At the time of the attack on Pearl Harbor, the Navy used civilian contractors to construct and support bases and other locations. However, with an increasing need to be able to defend and resist against military attacks, civilians could no longer be used. According to the Seabee Museum and Memorial Park, under international law it was illegal to arm civilians and have them resist the enemy. “If they did they could be executed as guerrillas.” On Jan. 5, 1942, Rear Adm. Ben Moreell received approval to organize the Naval Construction Force. In a matter of days, the first naval construction unit deployed.
Today, with seven rates ranging from Builder (BU) to Engineering Aide (EA) to Utilitiesman (UT), Seabees are a fully-functioning construction crew. They are strategically placed, ready to deploy at a moment’s notice, and able to build, erect and salvage in various types of environments. Construction Battalion Maintenance Unit (CBMU) 303 Detachment Pearl Harbor is one such unit.
Construction Electrician 3rd Class Mitchell Labree, a Sailor assigned to Construction Battalion Maintenance Unit 303 detachment Hawaii, measures a wooden beam in order to build a shipping crate for a piece of steel salvaged from the USS Arizona.

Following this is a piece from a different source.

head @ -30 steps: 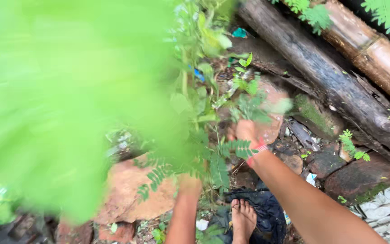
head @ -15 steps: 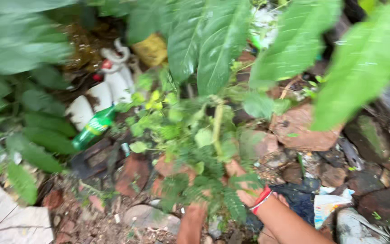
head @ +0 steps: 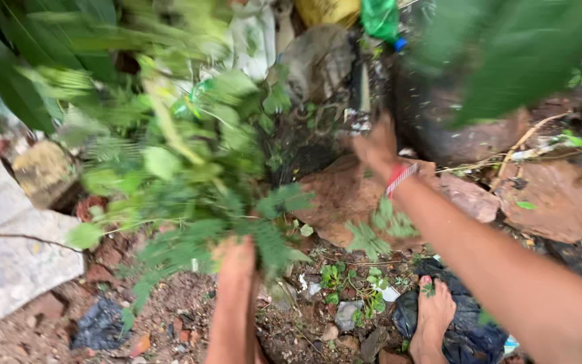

(U.S. Navy photo by Mass Communication Specialist 2nd Class Allen Michael McNair)
CBMU 303 Detachment Pearl Harbor has the unique opportunity to assist and service the land from which they were birthed. One of their current projects is assisting Jim Neuman, History and Heritage Outreach Manager at Commander Navy Region Hawaii, and his team with the USS Arizona Relics Program.
“The USS Arizona Relics Program was born in 1995 when Congress authorized the Navy to move pieces of the wreckage out to educational institutions and not-for-profit organizations,” said Neuman.
The program is currently focusing on a part of the Arizona that was removed in the 1950’s due to corrosion and safety concerns. Before its removal it acted as a foundation for a makeshift platform where visitors to the Arizona could stand and where ceremonies could be conducted. It was a precursor to the white memorial structure known and visited today.
The Seabees and Neuman have taken on the responsibility to cut sections of the previously removed portion of the Arizona and ship them to various approved locations.
Steelworker 3rd Class Cameron Fields, crew leader at Construction Battalion Maintenance Unit 303 detachment Hawaii, cuts a piece of steel salvaged from the USS Arizona.
(U.S. Navy photo by Mass Communication Specialist 2nd Class Allen Michael McNair)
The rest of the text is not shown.